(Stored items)
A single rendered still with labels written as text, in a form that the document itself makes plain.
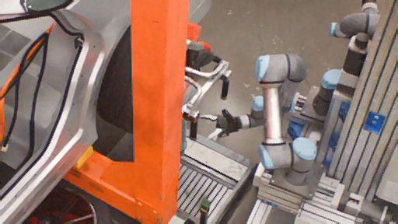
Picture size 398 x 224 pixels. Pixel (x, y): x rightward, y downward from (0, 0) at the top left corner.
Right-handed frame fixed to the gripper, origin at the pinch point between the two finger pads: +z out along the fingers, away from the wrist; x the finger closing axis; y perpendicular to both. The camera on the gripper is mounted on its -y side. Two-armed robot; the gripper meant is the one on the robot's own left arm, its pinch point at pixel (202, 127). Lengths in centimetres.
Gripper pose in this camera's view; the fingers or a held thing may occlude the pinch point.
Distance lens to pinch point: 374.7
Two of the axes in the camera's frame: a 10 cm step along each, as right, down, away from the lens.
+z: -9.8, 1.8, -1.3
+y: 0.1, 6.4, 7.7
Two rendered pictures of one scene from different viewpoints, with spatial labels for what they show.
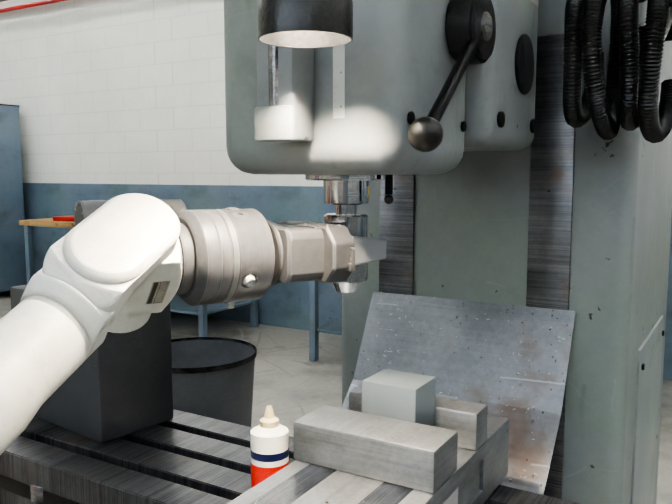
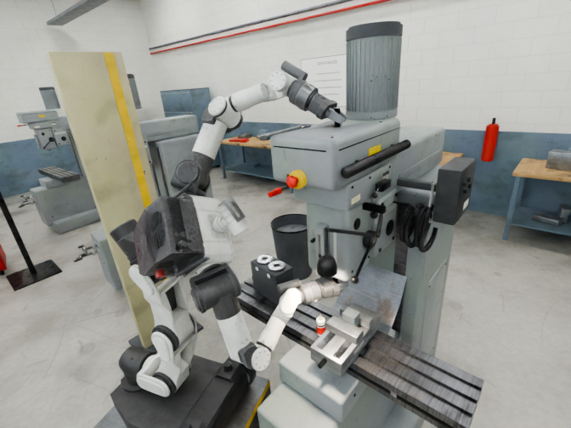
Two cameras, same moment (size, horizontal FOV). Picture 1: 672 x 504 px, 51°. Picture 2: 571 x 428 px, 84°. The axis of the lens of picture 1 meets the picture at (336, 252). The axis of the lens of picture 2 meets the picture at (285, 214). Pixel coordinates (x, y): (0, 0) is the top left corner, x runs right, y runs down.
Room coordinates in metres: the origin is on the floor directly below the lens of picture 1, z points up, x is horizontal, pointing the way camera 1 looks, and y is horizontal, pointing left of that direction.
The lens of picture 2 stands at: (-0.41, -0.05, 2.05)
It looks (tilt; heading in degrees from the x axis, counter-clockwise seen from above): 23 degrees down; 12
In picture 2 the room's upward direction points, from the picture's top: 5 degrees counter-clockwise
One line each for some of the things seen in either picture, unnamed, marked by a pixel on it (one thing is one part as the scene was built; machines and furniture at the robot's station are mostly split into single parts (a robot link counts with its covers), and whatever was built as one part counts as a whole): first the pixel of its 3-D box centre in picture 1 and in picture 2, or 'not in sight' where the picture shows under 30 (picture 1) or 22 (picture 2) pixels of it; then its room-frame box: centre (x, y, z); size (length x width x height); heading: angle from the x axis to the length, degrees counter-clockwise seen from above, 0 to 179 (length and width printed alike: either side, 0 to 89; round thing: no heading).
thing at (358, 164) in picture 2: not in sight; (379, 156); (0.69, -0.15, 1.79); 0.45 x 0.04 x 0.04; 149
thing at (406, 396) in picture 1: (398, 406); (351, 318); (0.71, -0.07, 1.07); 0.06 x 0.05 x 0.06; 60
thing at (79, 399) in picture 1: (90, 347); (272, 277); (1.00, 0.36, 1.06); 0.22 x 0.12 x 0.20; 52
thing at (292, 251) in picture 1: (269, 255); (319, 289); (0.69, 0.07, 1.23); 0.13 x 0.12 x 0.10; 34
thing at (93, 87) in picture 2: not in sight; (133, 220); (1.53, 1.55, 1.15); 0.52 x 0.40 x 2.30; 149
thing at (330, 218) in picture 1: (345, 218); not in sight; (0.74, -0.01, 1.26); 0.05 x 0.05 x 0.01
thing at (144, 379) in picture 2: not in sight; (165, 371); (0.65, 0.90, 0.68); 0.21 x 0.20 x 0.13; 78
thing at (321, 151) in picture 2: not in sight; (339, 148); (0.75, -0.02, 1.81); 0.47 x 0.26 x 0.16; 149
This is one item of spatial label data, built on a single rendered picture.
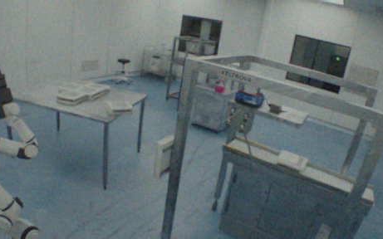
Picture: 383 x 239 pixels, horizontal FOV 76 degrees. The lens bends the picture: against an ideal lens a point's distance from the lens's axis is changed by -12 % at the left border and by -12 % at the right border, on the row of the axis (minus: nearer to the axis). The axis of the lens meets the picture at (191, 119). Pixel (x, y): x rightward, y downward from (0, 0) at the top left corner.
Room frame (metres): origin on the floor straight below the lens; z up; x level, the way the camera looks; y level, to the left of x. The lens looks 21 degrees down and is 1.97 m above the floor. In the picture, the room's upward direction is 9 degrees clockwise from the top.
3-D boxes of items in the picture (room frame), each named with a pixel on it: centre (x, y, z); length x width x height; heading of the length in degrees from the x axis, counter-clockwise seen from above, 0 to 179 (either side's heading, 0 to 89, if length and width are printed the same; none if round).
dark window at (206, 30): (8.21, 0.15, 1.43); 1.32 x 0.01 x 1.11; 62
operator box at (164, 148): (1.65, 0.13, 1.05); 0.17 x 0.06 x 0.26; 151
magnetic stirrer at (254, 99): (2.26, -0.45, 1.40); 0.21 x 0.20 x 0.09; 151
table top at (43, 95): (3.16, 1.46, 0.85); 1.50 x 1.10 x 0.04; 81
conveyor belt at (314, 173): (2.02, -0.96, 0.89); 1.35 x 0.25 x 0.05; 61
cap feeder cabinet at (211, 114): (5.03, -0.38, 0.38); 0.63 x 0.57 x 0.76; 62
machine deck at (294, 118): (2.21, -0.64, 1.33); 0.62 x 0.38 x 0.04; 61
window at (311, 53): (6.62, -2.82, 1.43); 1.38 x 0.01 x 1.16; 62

» **Assigned task**:
Reprint the data verbatim, pictures excluded.

» **Task solution**:
A single rendered still with labels written as text, in a form that the document itself makes plain.
Picture size 398 x 224 pixels. Pixel (x, y): x rightward, y downward from (0, 0) at the top left corner.
Right-handed frame fixed to the gripper, origin at the pinch point between the two finger pads: +z out along the fingers, away from the wrist; x the finger closing axis; y perpendicular to both. The camera on the gripper is mounted on its -y side. Two-armed robot; the gripper meant is the one on the robot's own left arm, its pinch point at pixel (202, 127). Lengths in centimetres.
Gripper pose in this camera's view; the fingers or a held thing may occlude the pinch point.
Distance lens to pinch point: 374.7
Two of the axes in the camera's frame: a 10 cm step along each, as right, down, away from the lens.
+z: -9.8, 1.8, -1.3
+y: 0.1, 6.4, 7.7
Two rendered pictures of one scene from different viewpoints, with spatial labels for what they show.
Two cameras, same moment (size, horizontal FOV). Picture 1: 672 x 504 px, 51°. Picture 2: 571 x 428 px, 84°. The axis of the lens of picture 1 meets the picture at (336, 252). The axis of the lens of picture 2 meets the picture at (285, 214). Pixel coordinates (x, y): (0, 0) is the top left corner, x runs right, y runs down.
Room coordinates in metres: the origin is on the floor directly below the lens of picture 1, z points up, x is horizontal, pointing the way camera 1 looks, and y is horizontal, pointing left of that direction.
The lens of picture 2 stands at: (-0.41, -0.05, 2.05)
It looks (tilt; heading in degrees from the x axis, counter-clockwise seen from above): 23 degrees down; 12
In picture 2 the room's upward direction points, from the picture's top: 5 degrees counter-clockwise
One line each for some of the things seen in either picture, unnamed, marked by a pixel on it (one thing is one part as the scene was built; machines and furniture at the robot's station are mostly split into single parts (a robot link counts with its covers), and whatever was built as one part counts as a whole): first the pixel of its 3-D box centre in picture 1 and in picture 2, or 'not in sight' where the picture shows under 30 (picture 1) or 22 (picture 2) pixels of it; then its room-frame box: centre (x, y, z); size (length x width x height); heading: angle from the x axis to the length, degrees counter-clockwise seen from above, 0 to 179 (length and width printed alike: either side, 0 to 89; round thing: no heading).
thing at (358, 164) in picture 2: not in sight; (379, 156); (0.69, -0.15, 1.79); 0.45 x 0.04 x 0.04; 149
thing at (406, 396) in picture 1: (398, 406); (351, 318); (0.71, -0.07, 1.07); 0.06 x 0.05 x 0.06; 60
thing at (79, 399) in picture 1: (90, 347); (272, 277); (1.00, 0.36, 1.06); 0.22 x 0.12 x 0.20; 52
thing at (292, 251) in picture 1: (269, 255); (319, 289); (0.69, 0.07, 1.23); 0.13 x 0.12 x 0.10; 34
thing at (93, 87) in picture 2: not in sight; (133, 220); (1.53, 1.55, 1.15); 0.52 x 0.40 x 2.30; 149
thing at (330, 218) in picture 1: (345, 218); not in sight; (0.74, -0.01, 1.26); 0.05 x 0.05 x 0.01
thing at (144, 379) in picture 2: not in sight; (165, 371); (0.65, 0.90, 0.68); 0.21 x 0.20 x 0.13; 78
thing at (321, 151) in picture 2: not in sight; (339, 148); (0.75, -0.02, 1.81); 0.47 x 0.26 x 0.16; 149
This is one item of spatial label data, built on a single rendered picture.
Picture: 383 x 239 pixels, horizontal FOV 76 degrees. The lens bends the picture: against an ideal lens a point's distance from the lens's axis is changed by -12 % at the left border and by -12 % at the right border, on the row of the axis (minus: nearer to the axis). The axis of the lens meets the picture at (191, 119). Pixel (x, y): x rightward, y downward from (0, 0) at the top left corner.
Room frame (metres): origin on the floor straight below the lens; z up; x level, the way the camera looks; y level, to the left of x. The lens looks 21 degrees down and is 1.97 m above the floor. In the picture, the room's upward direction is 9 degrees clockwise from the top.
3-D boxes of items in the picture (room frame), each named with a pixel on it: centre (x, y, z); length x width x height; heading of the length in degrees from the x axis, counter-clockwise seen from above, 0 to 179 (either side's heading, 0 to 89, if length and width are printed the same; none if round).
dark window at (206, 30): (8.21, 0.15, 1.43); 1.32 x 0.01 x 1.11; 62
operator box at (164, 148): (1.65, 0.13, 1.05); 0.17 x 0.06 x 0.26; 151
magnetic stirrer at (254, 99): (2.26, -0.45, 1.40); 0.21 x 0.20 x 0.09; 151
table top at (43, 95): (3.16, 1.46, 0.85); 1.50 x 1.10 x 0.04; 81
conveyor belt at (314, 173): (2.02, -0.96, 0.89); 1.35 x 0.25 x 0.05; 61
cap feeder cabinet at (211, 114): (5.03, -0.38, 0.38); 0.63 x 0.57 x 0.76; 62
machine deck at (294, 118): (2.21, -0.64, 1.33); 0.62 x 0.38 x 0.04; 61
window at (311, 53): (6.62, -2.82, 1.43); 1.38 x 0.01 x 1.16; 62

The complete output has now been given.